Source records
-.-.-
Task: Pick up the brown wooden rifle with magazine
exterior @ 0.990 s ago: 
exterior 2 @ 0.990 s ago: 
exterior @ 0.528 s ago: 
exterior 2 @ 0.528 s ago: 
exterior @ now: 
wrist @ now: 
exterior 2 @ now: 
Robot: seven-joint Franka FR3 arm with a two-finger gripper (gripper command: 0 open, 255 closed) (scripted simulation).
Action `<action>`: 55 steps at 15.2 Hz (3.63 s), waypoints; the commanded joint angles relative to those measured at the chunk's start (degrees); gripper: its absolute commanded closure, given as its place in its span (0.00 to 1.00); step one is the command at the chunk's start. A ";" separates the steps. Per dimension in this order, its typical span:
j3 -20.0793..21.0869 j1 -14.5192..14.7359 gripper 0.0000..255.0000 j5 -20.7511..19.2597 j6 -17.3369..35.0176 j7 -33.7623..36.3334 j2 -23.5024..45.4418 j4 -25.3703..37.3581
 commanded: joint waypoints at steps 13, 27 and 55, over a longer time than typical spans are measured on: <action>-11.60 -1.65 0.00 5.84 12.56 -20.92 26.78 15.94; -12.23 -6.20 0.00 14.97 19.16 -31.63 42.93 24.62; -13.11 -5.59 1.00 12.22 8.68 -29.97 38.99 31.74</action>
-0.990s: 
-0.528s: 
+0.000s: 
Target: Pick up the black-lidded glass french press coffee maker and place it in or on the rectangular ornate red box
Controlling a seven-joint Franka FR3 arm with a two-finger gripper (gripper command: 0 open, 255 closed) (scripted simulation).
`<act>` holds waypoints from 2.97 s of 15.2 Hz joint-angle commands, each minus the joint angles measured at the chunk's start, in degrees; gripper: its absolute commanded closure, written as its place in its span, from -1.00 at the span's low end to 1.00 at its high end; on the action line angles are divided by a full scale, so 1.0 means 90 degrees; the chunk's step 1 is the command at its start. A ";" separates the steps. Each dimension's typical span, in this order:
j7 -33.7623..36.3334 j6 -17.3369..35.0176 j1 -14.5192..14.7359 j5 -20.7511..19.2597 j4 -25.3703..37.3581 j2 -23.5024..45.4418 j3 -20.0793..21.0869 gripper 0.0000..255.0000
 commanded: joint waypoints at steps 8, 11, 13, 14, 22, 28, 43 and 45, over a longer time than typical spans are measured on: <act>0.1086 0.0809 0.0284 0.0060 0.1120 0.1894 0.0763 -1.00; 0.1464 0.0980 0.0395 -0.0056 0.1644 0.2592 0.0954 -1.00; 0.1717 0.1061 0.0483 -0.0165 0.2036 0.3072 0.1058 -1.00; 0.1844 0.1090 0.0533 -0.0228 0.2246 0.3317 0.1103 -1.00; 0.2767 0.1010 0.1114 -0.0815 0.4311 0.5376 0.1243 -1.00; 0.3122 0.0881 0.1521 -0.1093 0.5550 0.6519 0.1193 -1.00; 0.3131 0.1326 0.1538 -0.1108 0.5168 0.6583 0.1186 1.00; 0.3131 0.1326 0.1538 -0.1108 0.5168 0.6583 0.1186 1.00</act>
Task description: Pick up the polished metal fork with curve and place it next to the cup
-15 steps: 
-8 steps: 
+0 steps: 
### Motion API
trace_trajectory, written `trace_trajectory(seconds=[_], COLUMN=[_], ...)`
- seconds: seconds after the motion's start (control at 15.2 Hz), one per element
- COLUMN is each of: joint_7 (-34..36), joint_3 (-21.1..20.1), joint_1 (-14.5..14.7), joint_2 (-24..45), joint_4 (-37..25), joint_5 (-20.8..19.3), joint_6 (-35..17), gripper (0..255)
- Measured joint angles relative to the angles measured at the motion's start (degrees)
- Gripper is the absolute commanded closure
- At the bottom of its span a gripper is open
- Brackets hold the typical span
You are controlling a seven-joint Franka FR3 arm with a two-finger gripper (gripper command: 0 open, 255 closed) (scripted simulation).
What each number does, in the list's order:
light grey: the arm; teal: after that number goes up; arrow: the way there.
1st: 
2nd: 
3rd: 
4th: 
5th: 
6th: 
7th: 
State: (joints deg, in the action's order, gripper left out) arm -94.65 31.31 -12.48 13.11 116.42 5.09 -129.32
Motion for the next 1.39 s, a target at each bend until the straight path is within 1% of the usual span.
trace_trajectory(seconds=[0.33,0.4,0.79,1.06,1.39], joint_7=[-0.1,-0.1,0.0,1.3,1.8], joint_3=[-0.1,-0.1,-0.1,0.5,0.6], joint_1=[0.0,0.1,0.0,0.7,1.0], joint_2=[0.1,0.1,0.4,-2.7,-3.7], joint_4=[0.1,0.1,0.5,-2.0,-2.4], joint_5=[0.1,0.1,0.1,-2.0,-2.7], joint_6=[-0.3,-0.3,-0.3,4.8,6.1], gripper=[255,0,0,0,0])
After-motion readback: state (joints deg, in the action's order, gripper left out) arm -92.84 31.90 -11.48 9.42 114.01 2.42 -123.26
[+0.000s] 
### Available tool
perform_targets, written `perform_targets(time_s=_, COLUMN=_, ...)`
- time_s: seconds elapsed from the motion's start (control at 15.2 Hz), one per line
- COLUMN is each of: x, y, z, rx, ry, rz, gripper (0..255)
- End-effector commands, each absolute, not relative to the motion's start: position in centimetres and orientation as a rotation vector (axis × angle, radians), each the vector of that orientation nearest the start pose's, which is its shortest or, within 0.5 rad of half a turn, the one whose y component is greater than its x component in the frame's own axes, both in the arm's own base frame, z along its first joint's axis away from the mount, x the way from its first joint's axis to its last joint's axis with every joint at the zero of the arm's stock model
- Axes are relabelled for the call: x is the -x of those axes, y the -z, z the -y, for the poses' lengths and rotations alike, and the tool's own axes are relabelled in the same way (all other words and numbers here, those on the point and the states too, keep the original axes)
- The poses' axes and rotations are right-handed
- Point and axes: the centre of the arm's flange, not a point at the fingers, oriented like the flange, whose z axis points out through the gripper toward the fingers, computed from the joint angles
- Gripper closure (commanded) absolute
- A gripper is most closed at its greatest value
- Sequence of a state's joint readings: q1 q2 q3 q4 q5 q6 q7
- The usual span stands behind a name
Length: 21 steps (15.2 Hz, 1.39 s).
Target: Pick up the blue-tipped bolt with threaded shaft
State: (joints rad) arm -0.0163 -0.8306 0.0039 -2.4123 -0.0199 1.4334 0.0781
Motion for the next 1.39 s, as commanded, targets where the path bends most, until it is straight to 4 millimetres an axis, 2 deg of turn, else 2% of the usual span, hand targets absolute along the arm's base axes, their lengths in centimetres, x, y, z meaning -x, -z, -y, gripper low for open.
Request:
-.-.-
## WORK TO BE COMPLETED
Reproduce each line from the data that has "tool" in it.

## RESPONSE TO THIS TASK
### Available tool
- Axes are relabelled for the call: x is the -x of those axes, y the -z, z the -y, for the poses' lengths and rotations alike, and the tool's own axes are relabelled in the same way (all other words and numbers here, those on the point and the states too, keep the original axes)

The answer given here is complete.